Preliminary results from the 2018 Census by the National Administrative Department of Statistics (DANE) have shown interesting news for Colombia, the major one probably being that instead of the projected 50 millions of habitants expected in 2018 in the Census 2005 projections, Colombia’s population in 2018 was 45.5 million (DANE 2018). Although, the differences in population projections vs. censuses totals have been described across countries in Latin America 1, Colombia seems to be a country with a major gap. Knowing how many people live in the country is important for governmental planning, public spending, and to set up goals according to public needs. Therefore, these news from the 2018 Census were received with caution among different sectors.
This is not the first time something like this happens in the country as projections from the 1993 Census also did not match the population estimates from the 2005 Census, with the projection being short by 3,150,552 individuals. Back then, the difference between the 1993 projections and the 2005 Census results was attributable to differences in collection methods used in 2005 and an initial overestimation of the 1993 census population (1,051,965 individuals), an overestimation of natality rates, and also an underestimation of emigration rates (mainly for women of reproductive age) 2. Similarly, it possible that the current differences between 2005 projections and the 2018 Census results were caused by methodological issues, but also social changes, such as the reduction in natality rates linked to economy improvements and a growing middle-class.
An important problem with differences in projected vs. recent Census data is that trajectories of economic or health indicators used to describe progress or regressions in these sectors become challenged by them. An issue is that there is a jump in the trajectory of disease rates when using the 2018 population estimate instead of the 2005 projected for 2018. This jump is explained by the change in the denominator used to calculate the rate, not by an actual increase in the number of cases. A good example is the change in the homicide rate in Cali, where the 2005 Census projections differed from the 2018 census estimates by 28.7% (for Colombia, projections were over the 2018 estimate by 9.5%) 3. The population for Cali in 2018 with the 2018 Census was estimated to be 1.9 million, which is even lower than the population estimated for 2005 with the 2005 Census (2.1 million) 3.

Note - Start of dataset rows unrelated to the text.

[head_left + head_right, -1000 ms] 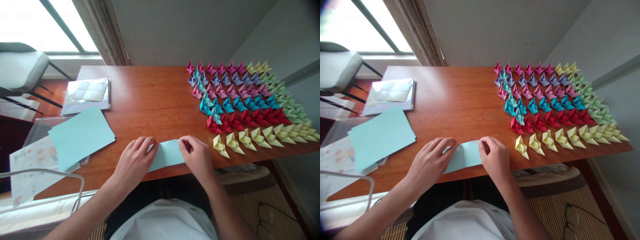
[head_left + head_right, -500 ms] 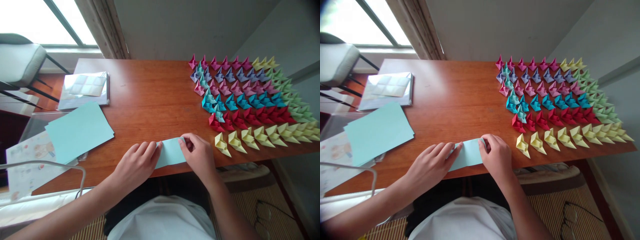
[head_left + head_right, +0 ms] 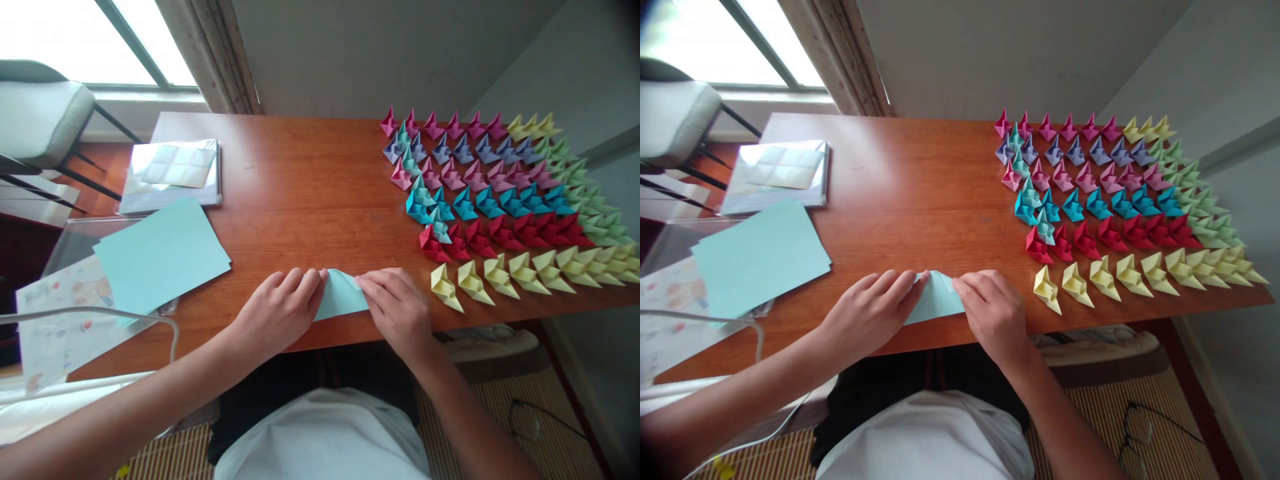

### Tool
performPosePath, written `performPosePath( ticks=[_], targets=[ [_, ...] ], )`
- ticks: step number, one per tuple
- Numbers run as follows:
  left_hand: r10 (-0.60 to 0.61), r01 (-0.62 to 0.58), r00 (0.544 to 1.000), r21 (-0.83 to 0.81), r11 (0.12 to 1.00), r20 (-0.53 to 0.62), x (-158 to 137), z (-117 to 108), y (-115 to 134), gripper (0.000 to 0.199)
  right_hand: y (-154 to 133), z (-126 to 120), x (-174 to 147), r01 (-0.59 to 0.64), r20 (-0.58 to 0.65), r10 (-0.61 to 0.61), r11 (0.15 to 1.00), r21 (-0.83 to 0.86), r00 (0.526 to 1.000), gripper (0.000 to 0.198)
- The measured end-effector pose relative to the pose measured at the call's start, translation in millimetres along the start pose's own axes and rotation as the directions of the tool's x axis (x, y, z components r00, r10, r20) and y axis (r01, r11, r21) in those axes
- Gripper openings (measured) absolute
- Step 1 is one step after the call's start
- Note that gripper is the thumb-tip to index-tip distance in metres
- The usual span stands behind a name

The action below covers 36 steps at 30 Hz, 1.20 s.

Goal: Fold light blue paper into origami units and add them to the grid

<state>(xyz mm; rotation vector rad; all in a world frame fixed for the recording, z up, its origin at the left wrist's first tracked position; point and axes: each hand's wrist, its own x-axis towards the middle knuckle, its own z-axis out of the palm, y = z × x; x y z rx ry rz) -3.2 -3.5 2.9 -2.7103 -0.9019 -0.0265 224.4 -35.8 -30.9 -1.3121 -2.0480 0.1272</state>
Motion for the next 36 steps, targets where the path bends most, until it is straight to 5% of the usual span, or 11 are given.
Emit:
performPosePath(
  ticks=[4, 8, 27, 36],
  targets=[
    [0.000, 0.000, 1.000, 0.000, 1.000, -0.009, 1.0, 0.4, 0.9, 0.031, -0.6, -5.2, -8.4, 0.218, 0.085, -0.219, 0.976, 0.024, 0.972, 0.037],
    [0.001, -0.001, 1.000, 0.004, 1.000, -0.008, 0.2, -0.4, 1.7, 0.032, -3.4, -7.7, -10.4, 0.319, 0.151, -0.317, 0.948, 0.010, 0.936, 0.029],
    [-0.017, 0.016, 1.000, -0.040, 0.999, -0.016, 0.4, 0.4, 0.4, 0.032, -1.3, -5.8, -14.1, 0.304, 0.251, -0.297, 0.953, 0.011, 0.921, 0.026],
    [0.125, -0.129, 0.992, -0.177, 0.976, -0.035, -10.9, 0.0, 2.9, 0.031, -0.8, -4.7, -12.8, 0.291, 0.248, -0.286, 0.957, 0.020, 0.925, 0.026]
  ],
)
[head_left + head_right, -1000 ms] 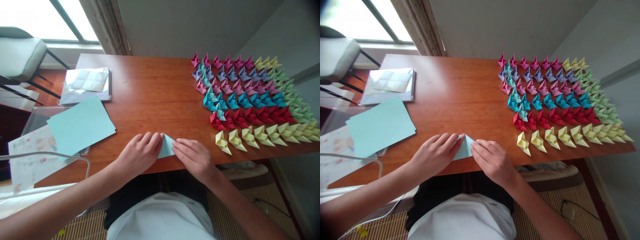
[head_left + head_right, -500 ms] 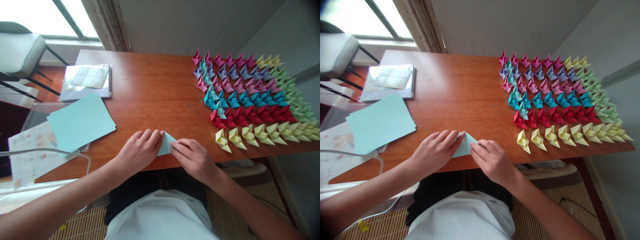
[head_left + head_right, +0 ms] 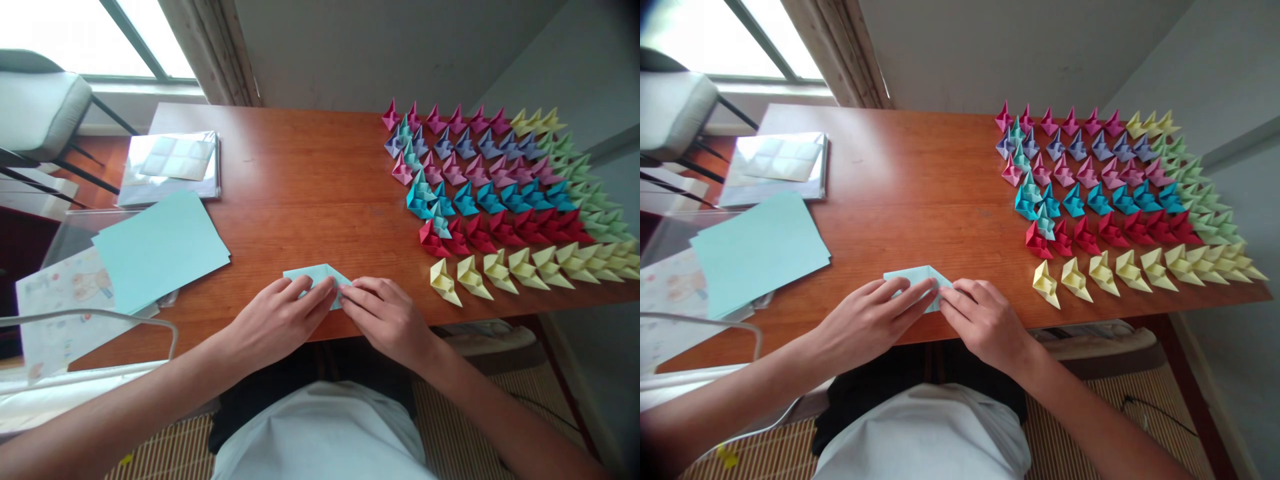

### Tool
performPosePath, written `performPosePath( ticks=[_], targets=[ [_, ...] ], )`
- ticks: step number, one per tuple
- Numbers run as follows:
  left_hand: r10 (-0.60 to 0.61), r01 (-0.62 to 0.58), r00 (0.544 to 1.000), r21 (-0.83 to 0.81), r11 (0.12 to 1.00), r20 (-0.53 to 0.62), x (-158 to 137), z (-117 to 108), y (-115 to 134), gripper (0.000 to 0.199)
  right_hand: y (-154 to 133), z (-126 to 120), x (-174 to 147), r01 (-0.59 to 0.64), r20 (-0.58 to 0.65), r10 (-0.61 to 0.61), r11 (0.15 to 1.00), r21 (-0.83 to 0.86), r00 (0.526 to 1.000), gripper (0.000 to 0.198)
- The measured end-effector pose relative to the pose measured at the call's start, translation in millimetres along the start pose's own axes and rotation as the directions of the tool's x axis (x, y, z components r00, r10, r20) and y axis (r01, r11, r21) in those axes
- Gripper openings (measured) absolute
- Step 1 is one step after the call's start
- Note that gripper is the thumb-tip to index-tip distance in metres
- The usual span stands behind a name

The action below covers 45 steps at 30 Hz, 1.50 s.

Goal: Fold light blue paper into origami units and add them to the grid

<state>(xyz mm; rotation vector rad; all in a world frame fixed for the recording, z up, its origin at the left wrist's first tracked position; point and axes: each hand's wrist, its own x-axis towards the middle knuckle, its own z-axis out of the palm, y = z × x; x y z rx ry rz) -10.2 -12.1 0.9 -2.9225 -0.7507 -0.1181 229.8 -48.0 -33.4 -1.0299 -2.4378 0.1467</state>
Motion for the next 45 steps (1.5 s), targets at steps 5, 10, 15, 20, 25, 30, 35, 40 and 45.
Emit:
performPosePath(
  ticks=[5, 10, 15, 20, 25, 30, 35, 40, 45],
  targets=[
    [0.006, -0.006, 1.000, -0.001, 1.000, 0.007, -4.4, 4.7, 0.1, 0.034, 0.9, 1.2, -0.7, 0.024, -0.038, -0.023, 1.000, 0.016, 0.999, 0.027],
    [-0.006, 0.006, 1.000, 0.000, 1.000, -0.003, -5.0, 5.0, 0.9, 0.034, 1.9, 1.1, 0.3, 0.031, -0.074, -0.028, 0.999, 0.037, 0.997, 0.025],
    [-0.018, 0.018, 1.000, 0.005, 1.000, -0.007, -5.3, 3.9, 2.2, 0.035, 1.7, 0.1, 2.8, 0.021, -0.088, -0.016, 0.998, 0.058, 0.996, 0.024],
    [-0.024, 0.024, 1.000, 0.012, 1.000, -0.012, -5.5, 4.3, 2.9, 0.035, 1.9, 0.1, 1.8, 0.014, -0.087, -0.009, 0.998, 0.056, 0.996, 0.025],
    [-0.034, 0.034, 0.999, 0.009, 0.999, -0.015, -5.6, 4.3, 3.6, 0.035, 2.0, 0.4, 0.9, 0.007, -0.086, -0.001, 0.997, 0.074, 0.996, 0.026],
    [-0.041, 0.041, 0.999, 0.000, 0.999, -0.018, -6.3, 5.2, 4.3, 0.036, 2.7, 1.5, 0.5, 0.007, -0.086, 0.001, 0.996, 0.091, 0.996, 0.028],
    [-0.036, 0.036, 0.999, 0.009, 0.999, -0.025, -5.6, 4.5, 4.8, 0.035, 2.3, 1.3, -1.2, -0.003, -0.069, 0.011, 0.994, 0.112, 0.998, 0.029],
    [-0.041, 0.041, 0.999, -0.004, 0.999, -0.034, -4.0, 4.2, 3.8, 0.032, 6.9, -9.1, 9.6, -0.233, -0.062, 0.276, 0.894, 0.383, 0.959, 0.016],
    [-0.043, 0.043, 0.999, -0.009, 0.999, -0.023, -4.8, 6.1, 3.6, 0.035, 20.3, -12.8, 47.0, -0.556, 0.118, 0.560, 0.732, 0.393, 0.820, 0.009]
  ],
)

When the population from the 2018 Census is used, the homicide rate in Cali in 2018 changes from 47.68 per 100,000 (using 2005 projections) to 61.37 per 100,000 (Figure 1). Despite the continuous decrease in the homicide rate from 2013 to 2018, this would mean that Cali would now rank at the top of the list of cities with highest homicide rates in the world 4,5, passing from the 26th to 28th places in the list to be ranked between the 10th to 15th places.
But, were the 2005 population projections for Cali overinflated or was the population severely underestimated in the Census 2018? The 2018 Census results suggest that there was a reduction in Cali’s total population in the last 13 years. However, it is not likely that the population in Cali shrank overtime. Data from DANE on the annual number of live births and the number of fatalities from 2005 to 2018 indicate that the population in 2018 should have been around 2.3 million 6. Data on affiliations to the to health system also suggest that the population in Cali continued increasing since 2005 7. Given the expected population growth in the last decade in Cali and the evidence from other data sources, it is possible that issues in the implementation of the 2018 Census in Cali resulted in biased estimates of the population.
As the DANE analyses the reasons behind the lower population estimate in Cali and other municipalities in Valle del Cauca as well as in other departments and tries to resolve the inconsistency, researchers and policy makers are eager to know which denominators to use in their analyses. Knowing these is key to a better understanding of disease trends and the impact of policies aiming at reducing population risks.